SELF-QUARANTINED, TOLD TO COME TO WORK
Shunda Whitfield, a certified nursing assistant at the Estates of Spanish Lake, self-quarantined herself at home after she was exposed to a resident who tested positive for COVID-19. But she said her supervisor still told her to report to work.

The facility is not doing enough to ensure the safety of residents and workers, she said.

“It’s a really frightening experience. You’re looking at the people being sick. You’re doing all you can do physically, and it’s mentally draining,” she said. “This hazard pay isn’t going to replace a life or stop the pandemic. But it will show some appreciation.”

Lenny Jones, director and vice president of SEIU Healthcare Missouri, which represents about 4,000 area health care workers, said several nursing homes in the St. Louis area have refused to provide basic protections and income security to workers, and have failed to clearly communicate COVID-19 cases to their employees.

“Our members are doing everything they can do to protect themselves and their residents from the virus, but they aren’t getting the support they need from the owners of these nursing homes,” Jones said. “Our workers are being asked to fend for themselves on the front lines and it cannot continue.”

‘EXPOSING THE CRISIS’
Nursing homes have long struggled with adequate staffing because nursing home workers typically receive low wages for difficult work, Jones said. Without sick leave or protections, tens of thousands of employees across Missouri have quit rather than face the risk, he said. But when they quit, they’re not eligible for unemployment assistance.

“This is really exposing the crisis these industries were in before the pandemic,” Jones said. “No pay. No respect for the work that the workers were doing. If we’re going to put our lives on the line, come in and take care of residents, employers should give a little more.”
Now that the situation at Royal Oak has become serious, Jones said the nursing home has begun providing hazard pay and providing proper PPE to employees. But when employees are forced to quarantine, they’re being forced to use their own bank of vacation, sick days and personal time.
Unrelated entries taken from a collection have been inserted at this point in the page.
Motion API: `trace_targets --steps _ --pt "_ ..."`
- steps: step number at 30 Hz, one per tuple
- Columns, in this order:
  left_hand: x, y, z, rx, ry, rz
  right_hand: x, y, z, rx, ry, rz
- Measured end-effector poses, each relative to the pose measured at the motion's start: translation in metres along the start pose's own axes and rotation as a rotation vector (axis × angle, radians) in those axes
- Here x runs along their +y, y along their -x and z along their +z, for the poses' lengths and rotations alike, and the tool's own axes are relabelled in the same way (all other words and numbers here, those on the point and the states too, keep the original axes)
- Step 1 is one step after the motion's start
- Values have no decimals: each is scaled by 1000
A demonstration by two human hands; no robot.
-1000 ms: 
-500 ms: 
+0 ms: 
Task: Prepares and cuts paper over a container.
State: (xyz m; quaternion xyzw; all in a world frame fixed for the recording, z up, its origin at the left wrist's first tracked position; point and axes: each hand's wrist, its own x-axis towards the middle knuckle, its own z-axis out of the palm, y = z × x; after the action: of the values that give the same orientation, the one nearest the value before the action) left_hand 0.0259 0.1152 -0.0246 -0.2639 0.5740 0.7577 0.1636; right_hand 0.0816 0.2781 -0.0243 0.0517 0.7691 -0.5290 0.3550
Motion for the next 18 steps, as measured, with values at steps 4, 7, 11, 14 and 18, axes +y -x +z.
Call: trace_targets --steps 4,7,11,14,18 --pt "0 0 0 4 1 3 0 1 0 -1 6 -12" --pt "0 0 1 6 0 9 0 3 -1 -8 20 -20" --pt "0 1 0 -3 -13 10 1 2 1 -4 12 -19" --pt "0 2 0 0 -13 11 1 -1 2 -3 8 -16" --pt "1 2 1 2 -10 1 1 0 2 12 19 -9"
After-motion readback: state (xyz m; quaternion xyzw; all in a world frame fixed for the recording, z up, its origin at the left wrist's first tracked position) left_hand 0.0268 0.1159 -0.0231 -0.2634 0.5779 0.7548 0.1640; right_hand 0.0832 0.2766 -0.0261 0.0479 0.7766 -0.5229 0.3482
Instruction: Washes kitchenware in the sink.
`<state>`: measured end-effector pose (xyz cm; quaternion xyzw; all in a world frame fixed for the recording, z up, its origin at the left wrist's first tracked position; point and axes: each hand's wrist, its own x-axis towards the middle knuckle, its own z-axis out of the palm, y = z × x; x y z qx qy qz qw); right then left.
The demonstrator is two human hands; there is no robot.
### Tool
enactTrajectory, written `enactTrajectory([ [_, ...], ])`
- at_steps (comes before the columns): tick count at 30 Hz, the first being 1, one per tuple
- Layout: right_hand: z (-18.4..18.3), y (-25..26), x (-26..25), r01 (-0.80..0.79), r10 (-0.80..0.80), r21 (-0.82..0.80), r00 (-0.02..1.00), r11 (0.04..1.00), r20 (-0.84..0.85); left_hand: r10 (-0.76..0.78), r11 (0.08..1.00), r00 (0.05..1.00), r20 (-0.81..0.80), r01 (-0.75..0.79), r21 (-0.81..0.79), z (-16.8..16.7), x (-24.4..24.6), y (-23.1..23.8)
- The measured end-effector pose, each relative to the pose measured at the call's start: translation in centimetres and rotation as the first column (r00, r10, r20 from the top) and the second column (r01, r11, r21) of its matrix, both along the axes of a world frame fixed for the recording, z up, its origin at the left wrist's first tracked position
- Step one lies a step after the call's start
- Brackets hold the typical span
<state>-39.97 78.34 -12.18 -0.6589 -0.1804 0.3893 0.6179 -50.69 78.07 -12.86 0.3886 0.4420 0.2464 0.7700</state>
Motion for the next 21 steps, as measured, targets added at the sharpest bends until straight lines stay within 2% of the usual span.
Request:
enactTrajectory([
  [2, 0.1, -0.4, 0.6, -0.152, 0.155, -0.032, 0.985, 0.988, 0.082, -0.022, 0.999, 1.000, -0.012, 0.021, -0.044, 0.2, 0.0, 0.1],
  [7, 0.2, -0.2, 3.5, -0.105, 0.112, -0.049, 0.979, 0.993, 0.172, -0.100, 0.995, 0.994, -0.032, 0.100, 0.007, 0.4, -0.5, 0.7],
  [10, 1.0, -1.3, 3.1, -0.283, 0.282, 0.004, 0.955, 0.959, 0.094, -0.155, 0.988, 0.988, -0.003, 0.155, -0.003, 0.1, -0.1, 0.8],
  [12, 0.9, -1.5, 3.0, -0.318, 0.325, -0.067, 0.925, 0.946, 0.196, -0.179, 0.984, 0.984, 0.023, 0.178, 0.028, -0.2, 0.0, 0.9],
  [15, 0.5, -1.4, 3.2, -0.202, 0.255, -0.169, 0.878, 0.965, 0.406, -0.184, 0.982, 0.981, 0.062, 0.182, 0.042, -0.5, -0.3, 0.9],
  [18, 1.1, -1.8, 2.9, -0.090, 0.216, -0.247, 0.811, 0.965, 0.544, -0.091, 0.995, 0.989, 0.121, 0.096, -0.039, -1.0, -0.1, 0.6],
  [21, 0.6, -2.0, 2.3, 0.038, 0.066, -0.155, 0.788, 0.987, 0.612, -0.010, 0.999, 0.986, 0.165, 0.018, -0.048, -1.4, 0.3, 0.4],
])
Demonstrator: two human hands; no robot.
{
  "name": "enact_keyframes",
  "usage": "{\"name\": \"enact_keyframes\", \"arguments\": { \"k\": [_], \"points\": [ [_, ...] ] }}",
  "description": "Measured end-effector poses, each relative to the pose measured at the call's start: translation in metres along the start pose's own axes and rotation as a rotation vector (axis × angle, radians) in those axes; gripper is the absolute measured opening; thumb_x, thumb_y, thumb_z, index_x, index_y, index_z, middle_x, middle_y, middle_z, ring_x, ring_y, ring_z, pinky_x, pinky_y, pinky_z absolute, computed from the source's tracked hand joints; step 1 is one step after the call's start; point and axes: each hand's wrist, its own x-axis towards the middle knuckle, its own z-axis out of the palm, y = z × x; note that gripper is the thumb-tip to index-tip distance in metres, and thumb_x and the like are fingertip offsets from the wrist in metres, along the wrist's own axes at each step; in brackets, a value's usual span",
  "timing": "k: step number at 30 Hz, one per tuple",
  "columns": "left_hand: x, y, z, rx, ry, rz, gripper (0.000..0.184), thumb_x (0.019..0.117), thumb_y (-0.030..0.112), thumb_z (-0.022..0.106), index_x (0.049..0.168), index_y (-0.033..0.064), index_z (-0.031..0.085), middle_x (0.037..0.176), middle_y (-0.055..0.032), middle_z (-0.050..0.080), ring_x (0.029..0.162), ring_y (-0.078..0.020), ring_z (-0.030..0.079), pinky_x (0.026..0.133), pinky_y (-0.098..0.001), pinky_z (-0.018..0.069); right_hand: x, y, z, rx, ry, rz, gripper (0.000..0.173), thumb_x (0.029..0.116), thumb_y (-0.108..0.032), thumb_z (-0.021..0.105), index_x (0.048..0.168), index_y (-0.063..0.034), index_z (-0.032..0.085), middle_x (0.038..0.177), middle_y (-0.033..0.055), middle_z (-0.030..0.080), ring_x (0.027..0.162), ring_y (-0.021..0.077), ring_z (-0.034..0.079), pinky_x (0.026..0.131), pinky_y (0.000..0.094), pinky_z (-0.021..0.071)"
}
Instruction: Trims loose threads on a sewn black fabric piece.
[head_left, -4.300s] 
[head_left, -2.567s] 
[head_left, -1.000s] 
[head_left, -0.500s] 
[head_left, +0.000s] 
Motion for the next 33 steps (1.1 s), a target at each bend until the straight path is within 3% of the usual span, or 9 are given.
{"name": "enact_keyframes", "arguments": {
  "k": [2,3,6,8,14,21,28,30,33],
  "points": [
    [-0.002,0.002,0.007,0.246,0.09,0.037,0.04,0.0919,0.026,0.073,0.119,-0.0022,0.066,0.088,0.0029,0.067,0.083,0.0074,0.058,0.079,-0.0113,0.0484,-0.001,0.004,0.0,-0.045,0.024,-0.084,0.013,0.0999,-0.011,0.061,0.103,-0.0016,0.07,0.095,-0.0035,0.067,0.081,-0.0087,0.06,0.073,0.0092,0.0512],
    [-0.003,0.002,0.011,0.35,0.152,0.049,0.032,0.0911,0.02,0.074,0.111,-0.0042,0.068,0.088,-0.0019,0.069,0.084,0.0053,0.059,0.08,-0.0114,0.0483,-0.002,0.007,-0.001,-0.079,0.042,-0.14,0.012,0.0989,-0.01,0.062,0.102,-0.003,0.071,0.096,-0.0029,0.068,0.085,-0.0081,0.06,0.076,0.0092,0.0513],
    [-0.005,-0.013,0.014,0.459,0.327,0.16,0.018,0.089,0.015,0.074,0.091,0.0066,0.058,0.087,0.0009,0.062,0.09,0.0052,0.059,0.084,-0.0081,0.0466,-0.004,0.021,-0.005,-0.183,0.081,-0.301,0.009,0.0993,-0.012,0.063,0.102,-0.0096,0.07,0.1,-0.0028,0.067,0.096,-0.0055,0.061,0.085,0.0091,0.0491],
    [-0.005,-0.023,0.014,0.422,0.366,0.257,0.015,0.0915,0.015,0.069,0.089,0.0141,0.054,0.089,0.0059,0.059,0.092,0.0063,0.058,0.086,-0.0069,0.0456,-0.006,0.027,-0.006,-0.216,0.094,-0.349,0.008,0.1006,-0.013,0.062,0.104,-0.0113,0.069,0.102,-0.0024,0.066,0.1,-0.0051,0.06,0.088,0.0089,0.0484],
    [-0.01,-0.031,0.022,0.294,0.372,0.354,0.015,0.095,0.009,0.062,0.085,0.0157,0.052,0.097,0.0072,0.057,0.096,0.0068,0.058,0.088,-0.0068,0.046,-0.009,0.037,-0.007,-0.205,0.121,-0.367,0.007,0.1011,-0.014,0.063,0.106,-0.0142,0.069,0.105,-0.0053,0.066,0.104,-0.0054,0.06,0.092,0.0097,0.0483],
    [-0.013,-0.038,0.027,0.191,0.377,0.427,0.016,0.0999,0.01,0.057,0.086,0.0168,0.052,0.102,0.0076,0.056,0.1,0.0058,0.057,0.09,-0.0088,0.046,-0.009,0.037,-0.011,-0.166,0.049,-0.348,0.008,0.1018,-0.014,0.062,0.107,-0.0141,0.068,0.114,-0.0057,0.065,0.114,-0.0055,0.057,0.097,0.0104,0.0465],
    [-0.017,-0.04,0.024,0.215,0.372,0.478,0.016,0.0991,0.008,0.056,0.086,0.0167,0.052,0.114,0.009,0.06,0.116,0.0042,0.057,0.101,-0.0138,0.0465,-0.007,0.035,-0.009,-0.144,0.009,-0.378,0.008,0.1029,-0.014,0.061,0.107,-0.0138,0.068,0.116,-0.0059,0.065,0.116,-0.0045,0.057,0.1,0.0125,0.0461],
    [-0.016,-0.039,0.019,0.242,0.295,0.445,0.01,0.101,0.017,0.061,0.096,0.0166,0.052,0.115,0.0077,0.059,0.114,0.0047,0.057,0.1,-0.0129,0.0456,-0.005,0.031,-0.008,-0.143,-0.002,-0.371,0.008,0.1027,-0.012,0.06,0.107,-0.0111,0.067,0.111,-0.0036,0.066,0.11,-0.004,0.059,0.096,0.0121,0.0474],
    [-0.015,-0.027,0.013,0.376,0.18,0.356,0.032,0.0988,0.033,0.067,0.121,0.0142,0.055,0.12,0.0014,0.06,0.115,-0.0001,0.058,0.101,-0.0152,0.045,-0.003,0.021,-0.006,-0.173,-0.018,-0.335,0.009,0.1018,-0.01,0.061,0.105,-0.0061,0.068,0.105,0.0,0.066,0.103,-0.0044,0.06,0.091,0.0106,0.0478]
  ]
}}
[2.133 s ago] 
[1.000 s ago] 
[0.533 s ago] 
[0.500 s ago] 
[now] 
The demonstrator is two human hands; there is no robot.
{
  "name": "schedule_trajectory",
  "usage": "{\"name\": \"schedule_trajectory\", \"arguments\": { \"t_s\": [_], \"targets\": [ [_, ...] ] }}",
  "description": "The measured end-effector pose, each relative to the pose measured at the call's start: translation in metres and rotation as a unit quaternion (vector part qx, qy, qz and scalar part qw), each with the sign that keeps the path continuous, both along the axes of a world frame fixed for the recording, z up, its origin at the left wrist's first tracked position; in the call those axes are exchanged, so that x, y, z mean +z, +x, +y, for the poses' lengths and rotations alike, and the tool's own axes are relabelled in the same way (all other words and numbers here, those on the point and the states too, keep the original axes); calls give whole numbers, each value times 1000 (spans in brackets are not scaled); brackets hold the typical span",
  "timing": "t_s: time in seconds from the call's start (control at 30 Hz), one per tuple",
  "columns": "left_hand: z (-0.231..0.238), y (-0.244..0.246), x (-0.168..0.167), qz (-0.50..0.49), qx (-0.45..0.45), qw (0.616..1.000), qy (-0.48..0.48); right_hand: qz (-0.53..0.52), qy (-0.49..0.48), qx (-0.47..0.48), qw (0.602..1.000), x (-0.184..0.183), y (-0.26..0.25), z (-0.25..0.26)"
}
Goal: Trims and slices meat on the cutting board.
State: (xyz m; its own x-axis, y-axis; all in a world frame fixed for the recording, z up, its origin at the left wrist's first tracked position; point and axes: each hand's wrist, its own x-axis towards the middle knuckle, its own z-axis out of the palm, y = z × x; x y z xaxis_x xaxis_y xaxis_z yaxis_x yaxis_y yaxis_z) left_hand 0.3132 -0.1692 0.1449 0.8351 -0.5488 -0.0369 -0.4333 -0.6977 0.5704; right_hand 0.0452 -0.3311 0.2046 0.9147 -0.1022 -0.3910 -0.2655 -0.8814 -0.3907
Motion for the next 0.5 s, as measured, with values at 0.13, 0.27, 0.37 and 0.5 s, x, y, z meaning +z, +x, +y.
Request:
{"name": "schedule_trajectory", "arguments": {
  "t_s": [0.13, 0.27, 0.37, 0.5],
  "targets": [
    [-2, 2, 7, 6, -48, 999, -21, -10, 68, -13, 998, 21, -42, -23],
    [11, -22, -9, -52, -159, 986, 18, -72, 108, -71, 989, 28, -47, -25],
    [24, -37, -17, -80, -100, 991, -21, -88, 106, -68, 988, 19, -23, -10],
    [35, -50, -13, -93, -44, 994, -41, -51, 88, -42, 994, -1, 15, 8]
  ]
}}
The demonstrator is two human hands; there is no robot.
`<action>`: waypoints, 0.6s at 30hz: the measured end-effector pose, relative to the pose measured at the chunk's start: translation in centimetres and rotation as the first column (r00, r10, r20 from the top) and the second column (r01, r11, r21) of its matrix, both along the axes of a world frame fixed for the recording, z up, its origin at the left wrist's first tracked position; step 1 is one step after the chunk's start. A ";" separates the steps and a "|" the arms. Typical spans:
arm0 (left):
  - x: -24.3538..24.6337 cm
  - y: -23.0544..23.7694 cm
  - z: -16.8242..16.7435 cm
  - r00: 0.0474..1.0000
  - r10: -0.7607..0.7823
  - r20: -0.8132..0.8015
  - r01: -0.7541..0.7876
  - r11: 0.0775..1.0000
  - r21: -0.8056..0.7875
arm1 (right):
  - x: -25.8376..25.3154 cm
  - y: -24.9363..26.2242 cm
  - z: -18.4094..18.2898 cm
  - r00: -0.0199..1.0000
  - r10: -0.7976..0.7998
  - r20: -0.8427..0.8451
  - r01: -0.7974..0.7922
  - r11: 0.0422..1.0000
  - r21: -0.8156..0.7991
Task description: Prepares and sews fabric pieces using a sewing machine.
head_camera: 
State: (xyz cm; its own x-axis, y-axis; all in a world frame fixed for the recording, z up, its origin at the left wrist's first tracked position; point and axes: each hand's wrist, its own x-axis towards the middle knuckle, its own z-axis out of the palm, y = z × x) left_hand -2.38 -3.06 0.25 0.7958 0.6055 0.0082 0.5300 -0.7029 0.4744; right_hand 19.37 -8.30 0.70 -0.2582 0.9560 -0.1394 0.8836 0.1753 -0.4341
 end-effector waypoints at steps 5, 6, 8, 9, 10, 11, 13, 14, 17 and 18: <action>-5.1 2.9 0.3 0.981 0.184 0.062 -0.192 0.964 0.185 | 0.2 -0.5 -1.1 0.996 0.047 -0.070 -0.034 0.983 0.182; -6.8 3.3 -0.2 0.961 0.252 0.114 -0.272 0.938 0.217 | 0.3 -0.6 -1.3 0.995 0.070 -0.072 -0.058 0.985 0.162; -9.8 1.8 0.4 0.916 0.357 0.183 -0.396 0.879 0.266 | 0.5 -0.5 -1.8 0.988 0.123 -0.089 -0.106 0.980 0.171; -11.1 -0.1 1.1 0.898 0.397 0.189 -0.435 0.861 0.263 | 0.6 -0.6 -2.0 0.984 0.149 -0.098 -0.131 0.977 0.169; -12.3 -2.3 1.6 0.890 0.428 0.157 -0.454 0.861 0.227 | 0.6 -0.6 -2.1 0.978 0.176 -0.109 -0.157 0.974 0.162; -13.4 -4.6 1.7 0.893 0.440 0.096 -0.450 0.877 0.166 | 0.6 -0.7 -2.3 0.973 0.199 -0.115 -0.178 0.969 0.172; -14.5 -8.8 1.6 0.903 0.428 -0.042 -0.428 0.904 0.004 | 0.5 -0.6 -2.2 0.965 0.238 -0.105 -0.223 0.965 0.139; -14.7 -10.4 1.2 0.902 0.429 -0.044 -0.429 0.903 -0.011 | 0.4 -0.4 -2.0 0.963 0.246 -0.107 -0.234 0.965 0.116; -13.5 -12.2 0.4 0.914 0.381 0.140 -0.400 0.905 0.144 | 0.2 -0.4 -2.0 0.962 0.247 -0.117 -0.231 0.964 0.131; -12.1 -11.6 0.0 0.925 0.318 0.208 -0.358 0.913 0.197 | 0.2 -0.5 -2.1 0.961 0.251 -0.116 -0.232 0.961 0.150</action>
The federal Coronavirus Aid, Relief, and Economic Security (CARES) Act, passed in response to the pandemic, provides some employees up to 10 paid sick days and up to 10 weeks of paid medical leave, the act allows health care providers to exempt themselves.

“It’s a crime that this type of benefit applies to workers across the country except those workers who are putting themselves at risk,” Jones said.

“This crisis is going to go on for a while,” he said. “The community has been doing great work making masks to getting masks into the facilities. But this is a situation that is going to be going on for a while. We’re not going to wake up one day in May or June and everything is fine again. This is a situation that’s going to keep impacting healthcare workers and residents for a several months if not years. We’re going to need to have continued community support.”